To say the result will be catastrophic is understatement of the year.

It's happened before.  In fact, geologists taking cores of the aforementioned turbidite sediments off the coast of Washington found evidence that in the past ten thousand years it's happened nineteen times.  The spacing between megathrust earthquakes -- as these are called -- varies between three hundred and nine hundred years, with the average being around five.  And the last one happened a little over 323 years ago.

We actually know down to the hour when it happened -- about 9 PM local time, January 26, 1700.  Indigenous tribes in the area have a long tradition that many years ago, there was a terrible earthquake one midwinter night, during which the seashore dropped and salt water flooded in, killing many people.  Evidence from tree rings in "ghost forests" -- the trunks of hundreds of western red cedars that had all been killed simultaneously by an influx of salt -- showed that some time in the 1690s or early 1700s there had been a massive flood from the ocean as the coastline suddenly dropped by several meters.  The exact date was determined from records across the Pacific, where Japanese scribes describe what they called an "orphan tsunami" (a huge wave that, from their perspective at least, was not preceded by an earthquake) striking coastal Japan.  Knowing the speed with which such waves travel across the ocean, geologists were able to determine exactly when the fault last unzipped from end to end.

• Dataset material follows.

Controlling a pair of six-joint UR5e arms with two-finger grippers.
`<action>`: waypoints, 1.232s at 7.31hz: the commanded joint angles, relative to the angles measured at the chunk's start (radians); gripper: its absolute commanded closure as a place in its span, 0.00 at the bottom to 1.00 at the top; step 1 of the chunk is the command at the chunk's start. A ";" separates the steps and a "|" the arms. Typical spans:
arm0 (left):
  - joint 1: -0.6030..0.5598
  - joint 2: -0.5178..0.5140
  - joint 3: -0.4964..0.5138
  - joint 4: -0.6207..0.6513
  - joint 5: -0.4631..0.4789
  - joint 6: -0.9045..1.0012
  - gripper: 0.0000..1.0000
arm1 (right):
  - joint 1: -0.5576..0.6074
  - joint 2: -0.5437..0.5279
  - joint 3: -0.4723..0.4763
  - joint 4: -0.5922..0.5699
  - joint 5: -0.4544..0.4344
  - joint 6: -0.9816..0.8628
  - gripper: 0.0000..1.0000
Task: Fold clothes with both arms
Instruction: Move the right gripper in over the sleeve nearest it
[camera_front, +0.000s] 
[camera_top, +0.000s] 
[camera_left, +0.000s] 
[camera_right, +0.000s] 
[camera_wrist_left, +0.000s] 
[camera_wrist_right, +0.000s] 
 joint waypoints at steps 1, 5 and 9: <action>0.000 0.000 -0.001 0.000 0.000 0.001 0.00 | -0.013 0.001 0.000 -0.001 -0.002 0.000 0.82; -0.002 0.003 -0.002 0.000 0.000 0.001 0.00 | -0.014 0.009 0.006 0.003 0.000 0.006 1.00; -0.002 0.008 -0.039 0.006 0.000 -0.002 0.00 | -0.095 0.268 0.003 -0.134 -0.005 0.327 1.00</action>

The earthquake that resulted is estimated to have been somewhere between 8.7 and 9.2 on the Richter Scale, and to have resulted in land movement averaging around twenty meters.

Not pleasant to consider how that would play out if it happened today.

The worst part, for coastal communities today, is how close the Cascadia Subduction Zone is to shore.  At its closest approaches -- near the west coast of Vancouver Island, and from central Oregon south to Cape Mendocino -- it's estimated that the lag time between the ground shaking and the first of the tsunami waves striking the shore will be around eight minutes.  That's eight minutes between being thrown all over the place by an enormous earthquake, and somehow getting yourself to high ground before you're hit by a giant wall of salt water.

I remember when I first heard in detail about the dangers of the Cascadia Subduction Zone -- in 2015, from Kathryn Schulz's brilliant analysis in The New Yorker called "The Really Big One."  It impressed me so much I actually used the fault as a plot point in my novel In the Midst of Lions, where the story is bracketed by earthquakes (one of them massive).  But when I was a Seattle resident in the 1980s, I had no idea.  I still dearly love the Northwest; not only does it have the ideal climate for a fanatical gardener like myself, it has amazing spots for hiking and camping.  During my time there I spent many happy days on the coast of the Olympic Peninsula -- never realizing that a monster lurked offshore.

So while I miss many things about the Northwest, I know I could never live there again.

It may be that the fault won't rupture for another two hundred years; on the other hand, it could happen tomorrow.  While our ability to analyze plate tectonics is light years beyond what it was even thirty years ago, when the situation in the Northwest first began to come clear, we still don't have any way to determine when the earthquake will happen with any kind of precision.  At the moment, all we know is that it will rupture, sooner or later.

And I don't want to be anywhere near it when it does.